Glossary term

Parabolic SAR (Stop and Reverse)

Parabolic SAR, or stop and reverse, is a trend-following technical indicator that plots trailing dots to suggest trend direction and possible reversals.

Updated

May 24, 2026

Read time

3 min read

What Is Parabolic SAR?

Parabolic SAR, short for stop and reverse, is a trend-following technical indicator that plots dots above or below price. Dots below price generally suggest an uptrend, while dots above price generally suggest a downtrend.

The indicator was developed by J. Welles Wilder as a trailing stop and reversal system. Traders use it to identify trend direction, trail exits, and watch for possible trend changes. It is most useful in trending markets and can be noisy in sideways markets.

Key Takeaways

  • Parabolic SAR plots trailing dots that move with the trend.
  • Dots below price usually indicate bullish trend direction; dots above price usually indicate bearish direction.
  • A flip from one side of price to the other can signal a possible stop-and-reverse point.
  • The indicator works best when price trends persist and can whipsaw during choppy trading.
  • It should be paired with position sizing, stops, and broader market context rather than used as a standalone signal.

How the Indicator Works

Parabolic SAR creates a moving stop level that accelerates as a trend extends. In an uptrend, the dots rise beneath price. In a downtrend, the dots fall above price. If price crosses the SAR level, the indicator flips to the other side, implying that the prior trend may have stopped and reversed.

The calculation uses an acceleration factor and an extreme point, which is the highest high in an uptrend or lowest low in a downtrend. As the trend continues, the acceleration factor increases, causing the SAR level to move closer to price. That tightening effect is what gives the indicator its parabolic shape.

How Traders Use It

Use

Practical Meaning

Trend direction

Dots below price point to upward momentum; dots above price point to downward momentum.

Trailing exit

The dots can act as a moving stop reference during a trend.

Reversal alert

A flip to the other side of price can mark a possible change in direction.

Trade filter

Some traders use it with other indicators to avoid trading against the prevailing trend.

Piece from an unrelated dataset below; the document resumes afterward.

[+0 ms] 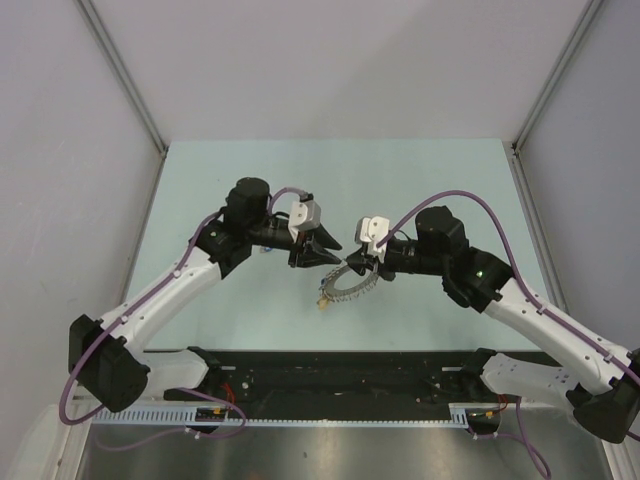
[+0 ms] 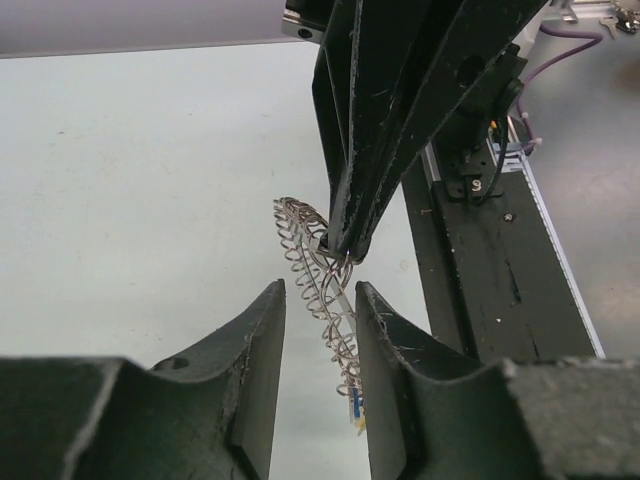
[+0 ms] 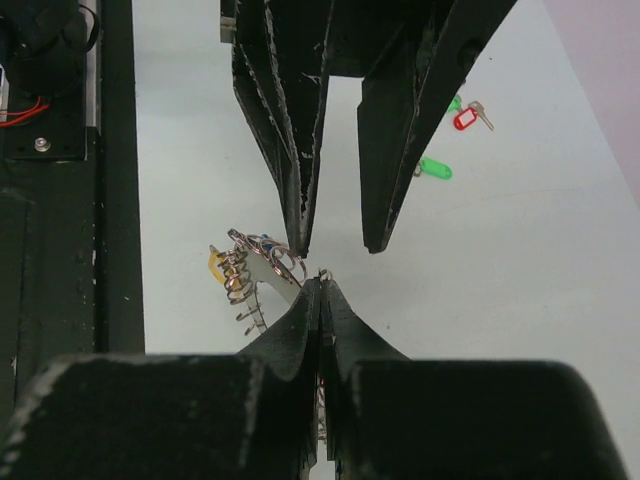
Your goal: Put the keys on the keyring
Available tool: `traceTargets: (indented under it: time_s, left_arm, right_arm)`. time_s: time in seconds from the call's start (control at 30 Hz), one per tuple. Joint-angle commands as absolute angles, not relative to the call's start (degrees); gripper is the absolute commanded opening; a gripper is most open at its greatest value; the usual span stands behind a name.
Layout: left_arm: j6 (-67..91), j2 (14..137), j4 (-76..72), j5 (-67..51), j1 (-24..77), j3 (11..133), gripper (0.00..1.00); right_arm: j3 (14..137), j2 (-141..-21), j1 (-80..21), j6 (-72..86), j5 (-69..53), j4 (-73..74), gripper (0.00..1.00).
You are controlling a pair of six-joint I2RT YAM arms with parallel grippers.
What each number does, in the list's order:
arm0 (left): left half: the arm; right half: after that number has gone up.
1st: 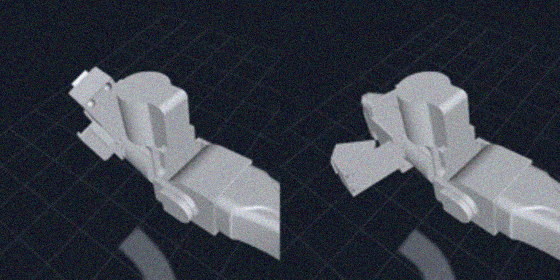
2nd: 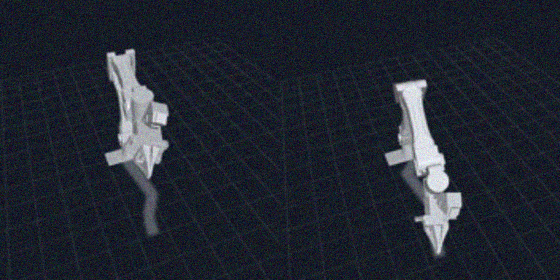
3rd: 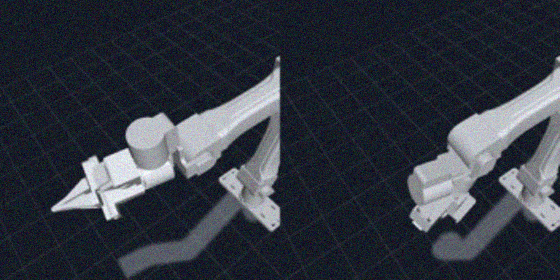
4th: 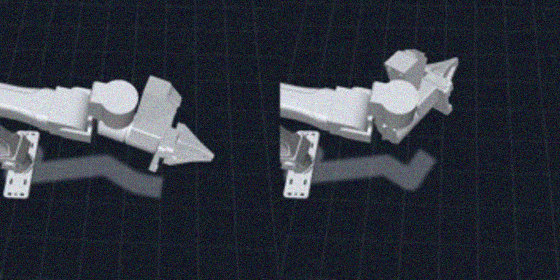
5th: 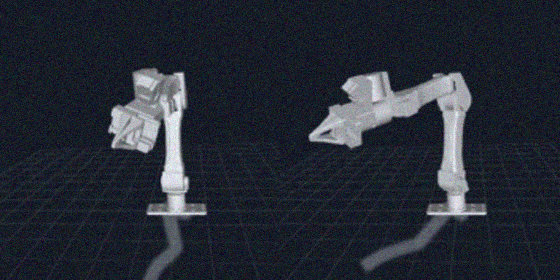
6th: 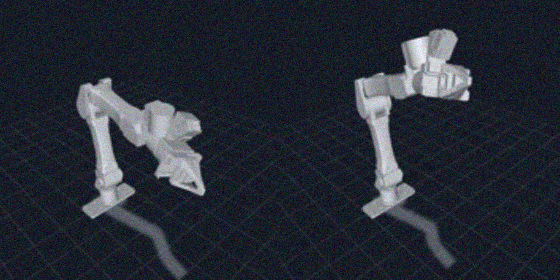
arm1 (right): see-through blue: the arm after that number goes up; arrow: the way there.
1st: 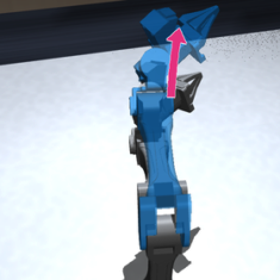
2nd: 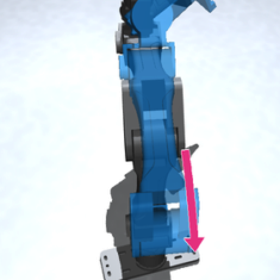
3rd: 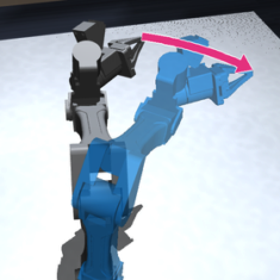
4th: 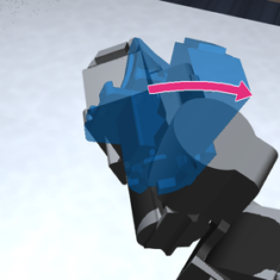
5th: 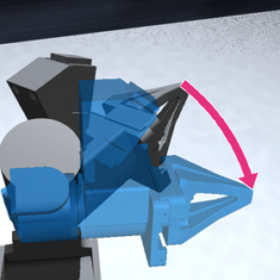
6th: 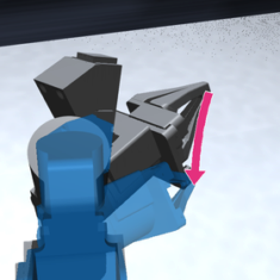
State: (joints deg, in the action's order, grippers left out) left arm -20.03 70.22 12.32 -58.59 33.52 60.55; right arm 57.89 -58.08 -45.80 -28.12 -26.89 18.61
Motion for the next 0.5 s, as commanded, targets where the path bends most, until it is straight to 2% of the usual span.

For example, a trader in a long position may use rising SAR dots as a trailing exit guide. If price falls through the dots and the indicator flips above price, the trader may close the long position, reduce exposure, or consider a short setup if the broader strategy allows it.

Trend Tool, Not Forecast

Parabolic SAR is reactive. It follows price and updates as the trend develops. It does not know whether a breakout is fundamentally justified, whether earnings are improving, or whether a macro event will change the market. Like many trend-following tools, it can help impose discipline after a move begins, but it cannot guarantee that the next signal will be profitable.

The indicator is also sensitive to settings. A faster setting can produce earlier flips but more false signals. A slower setting can reduce noise but give back more profit before an exit. Different securities, time frames, and volatility regimes may require different interpretation.

Where It Struggles

Parabolic SAR can perform poorly when price moves sideways. In a range-bound market, dots may flip above and below price repeatedly, creating whipsaw signals. That can lead to overtrading if a trader treats each flip as a fresh high-confidence forecast.

It can also be awkward around gaps and fast reversals. A stop reference does not guarantee a fill at the indicated level. Slippage, wide spreads, low liquidity, and overnight news can turn a clean chart signal into a different real-world execution price.

The Bottom Line

Parabolic SAR is a trend-following stop-and-reverse indicator. It can help traders visualize trend direction and trailing exit points, but it is strongest when paired with broader analysis, risk limits, and realistic execution assumptions.